If you are familiar with Indian point.......the fast moving water off Seeley Road before you get to the park is open. I have been walking the dog there daily lately and seen 5-6 trucks parked there on Seeley. ???????? if they are doing any good...........Paine Creek is pretty tight yet all the way to I-90. Mason's Landing has some open water too but it is somewhat tough to get to......plenty of shelf ice.


----------



## The Tuna (Apr 13, 2009)

Igmire, thanks for the comeback. I'm interested in the area around the junction of Paine's Creek and the Grand. The general area on Seeley where you can park your car right next to the stream. Is that area unfrozen? You mention the fast moving water off Seeley before you get to the park.......I'm not sure which side of the park you mean, but I'd imagine the Mason's Landing side of the park is the faster moving water.


----------



## igmire01 (Sep 13, 2009)

The area you are talking about is where I am talking about. You make the turn off Vrooman to Seeley. After the first bend, its about less than 100-200 yards from there on the left. Most guys park on the right side of the road. The Grand will be on the left. Indian Pointe park is farther down the road on the left. It is upstream from Mason's landing. I just walked the dog there at Mason's tonight. Ice is jamming up and it is getting dirty and rising. Where Paine and the Grand come together is starting to open up better. I really didn't get that good of a look as it was getting dark. I talked with a guy Sunday who was there and said he caught 1 but nothing else. Hope this info helps.


----------



## fredg53 (Sep 17, 2010)

not a great spot but keep telling everyone online anyway!! Sure they will be in there in droves from PA when it thaws and next fall. BTW again its a bad hole anyway


----------



## The Tuna (Apr 13, 2009)

Fredg, I can see Pennsylvanians coming in droves based on 1 post that I make. U are an idiot.


----------



## KSUFLASH (Apr 14, 2004)

I feel the love!

Is it Spring yet?


----------



## steelheader007 (Apr 8, 2004)

You folks are awesome! Could you tell me in the Ohio Gazeteer what page thats on? Do you have any GPS coordinates?


----------



## fredg53 (Sep 17, 2010)

The Tuna said:


> Fredg, I can see Pennsylvanians coming in droves based on 1 post that I make. U are an idiot.

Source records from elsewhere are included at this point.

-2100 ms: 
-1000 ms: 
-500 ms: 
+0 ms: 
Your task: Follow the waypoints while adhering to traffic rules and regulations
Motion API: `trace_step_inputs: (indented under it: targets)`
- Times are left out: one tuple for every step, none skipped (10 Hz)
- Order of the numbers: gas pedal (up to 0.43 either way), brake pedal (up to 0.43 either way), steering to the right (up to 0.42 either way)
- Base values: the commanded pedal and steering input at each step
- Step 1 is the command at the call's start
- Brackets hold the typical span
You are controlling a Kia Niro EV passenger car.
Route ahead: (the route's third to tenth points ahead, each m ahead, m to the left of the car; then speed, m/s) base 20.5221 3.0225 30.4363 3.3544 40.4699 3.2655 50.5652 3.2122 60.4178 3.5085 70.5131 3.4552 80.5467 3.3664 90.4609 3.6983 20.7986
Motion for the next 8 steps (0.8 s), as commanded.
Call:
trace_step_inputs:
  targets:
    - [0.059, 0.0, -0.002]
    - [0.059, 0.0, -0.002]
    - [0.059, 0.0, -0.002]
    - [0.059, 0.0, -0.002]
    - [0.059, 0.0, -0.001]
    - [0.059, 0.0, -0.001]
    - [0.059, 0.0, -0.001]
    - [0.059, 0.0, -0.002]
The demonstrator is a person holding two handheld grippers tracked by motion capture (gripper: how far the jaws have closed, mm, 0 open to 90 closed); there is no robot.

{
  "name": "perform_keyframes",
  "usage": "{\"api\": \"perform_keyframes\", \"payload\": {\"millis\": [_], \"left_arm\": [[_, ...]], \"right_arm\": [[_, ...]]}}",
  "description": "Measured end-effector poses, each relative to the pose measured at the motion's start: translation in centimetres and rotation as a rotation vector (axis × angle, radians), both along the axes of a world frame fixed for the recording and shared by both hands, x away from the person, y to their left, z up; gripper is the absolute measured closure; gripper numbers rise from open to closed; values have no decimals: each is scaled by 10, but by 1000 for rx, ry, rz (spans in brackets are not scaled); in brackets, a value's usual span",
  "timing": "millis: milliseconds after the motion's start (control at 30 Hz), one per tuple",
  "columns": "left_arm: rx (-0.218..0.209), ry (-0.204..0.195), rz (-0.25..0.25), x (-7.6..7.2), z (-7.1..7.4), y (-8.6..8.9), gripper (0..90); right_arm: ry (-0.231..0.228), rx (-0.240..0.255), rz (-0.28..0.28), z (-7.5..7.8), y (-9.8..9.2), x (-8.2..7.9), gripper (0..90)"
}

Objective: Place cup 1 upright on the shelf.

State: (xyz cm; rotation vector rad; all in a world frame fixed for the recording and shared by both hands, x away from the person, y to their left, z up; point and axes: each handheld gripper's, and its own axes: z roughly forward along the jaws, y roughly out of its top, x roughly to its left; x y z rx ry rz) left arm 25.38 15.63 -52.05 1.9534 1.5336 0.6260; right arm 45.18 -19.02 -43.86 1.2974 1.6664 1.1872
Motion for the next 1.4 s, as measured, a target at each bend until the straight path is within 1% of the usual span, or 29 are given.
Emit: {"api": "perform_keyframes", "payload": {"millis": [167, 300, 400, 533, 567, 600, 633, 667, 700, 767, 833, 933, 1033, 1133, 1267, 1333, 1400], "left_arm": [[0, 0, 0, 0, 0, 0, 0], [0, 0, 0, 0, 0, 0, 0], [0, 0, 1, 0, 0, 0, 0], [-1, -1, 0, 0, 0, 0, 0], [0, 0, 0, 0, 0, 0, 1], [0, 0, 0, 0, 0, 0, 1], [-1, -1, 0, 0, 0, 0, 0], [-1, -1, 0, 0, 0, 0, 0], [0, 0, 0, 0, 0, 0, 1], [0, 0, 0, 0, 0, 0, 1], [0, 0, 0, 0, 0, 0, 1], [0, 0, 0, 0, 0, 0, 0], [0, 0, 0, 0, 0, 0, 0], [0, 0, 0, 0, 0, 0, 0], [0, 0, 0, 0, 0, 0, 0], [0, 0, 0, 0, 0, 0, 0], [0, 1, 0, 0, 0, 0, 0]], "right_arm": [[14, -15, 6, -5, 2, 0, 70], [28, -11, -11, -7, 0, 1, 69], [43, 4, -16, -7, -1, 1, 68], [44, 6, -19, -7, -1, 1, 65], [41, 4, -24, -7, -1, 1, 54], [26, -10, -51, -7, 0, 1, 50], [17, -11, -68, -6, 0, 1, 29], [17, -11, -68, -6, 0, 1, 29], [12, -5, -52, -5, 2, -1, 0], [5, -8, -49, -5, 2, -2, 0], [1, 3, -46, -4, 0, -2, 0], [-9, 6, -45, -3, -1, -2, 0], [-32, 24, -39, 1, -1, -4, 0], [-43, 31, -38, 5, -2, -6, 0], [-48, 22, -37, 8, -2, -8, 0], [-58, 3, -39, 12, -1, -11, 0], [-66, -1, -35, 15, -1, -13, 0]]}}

Sorry Tuna I was Kidding I know my sarcasm does not seem soclear on these sites with only the typed word. I did not want to offend just joking because everytime someone mentions a spot we all know about already everyone goes nuts


----------



## FISHIN216 (Mar 18, 2009)

this thread should be locked now...got to be a clown to go into specifics on a public forum like this..when will they learn? Oh ya when they go to that spot and there is 20 dudes there catching fish in your spot LMAO


----------



## steelheader007 (Apr 8, 2004)

FISHIN216 said:


> this thread should be locked now...got to be a clown to go into specifics on a public forum like this..when will they learn? Oh ya when they go to that spot and there is 20 dudes there catching fish in your spot LMAO


..lol..................................................


----------



## brodg (Sep 6, 2010)

Open up the rivers so we can stop typing! Rain Dance anyone?


----------



## The Tuna (Apr 13, 2009)

Fishin216, 007, U must be even bigger idiots, that think you own the river. IT WAS A BAD HOLE TO BEGIN WITH, REMEMBER?
You vastly over estimate the drawing power of this website. If anything I've kept 20 people away by letting them know about the muddy water which is still rising. Of course if I found another stream I'd probably run into a better class of people. Go ahead lock the fokker.


----------



## KSUFLASH (Apr 14, 2004)




----------



## steelheader007 (Apr 8, 2004)

KSUFLASH said:


>


ROL ..LOL.... wow .! Nice gif!


----------



## steelheader007 (Apr 8, 2004)

KSUFLASH said:


>


I just had too!


----------



## KSUFLASH (Apr 14, 2004)

Ya, I laugh every time I see this Gif. It makes me smile!


----------



## steelheader007 (Apr 8, 2004)

The Tuna said:


> Fishin216, 007, U must be even bigger idiots, that think you own the river. IT WAS A BAD HOLE TO BEGIN WITH, REMEMBER?
> You vastly over estimate the drawing power of this website. If anything I've kept 20 people away by letting them know about the muddy water which is still rising. Of course if I found another stream I'd probably run into a better class of people. Go ahead lock the fokker.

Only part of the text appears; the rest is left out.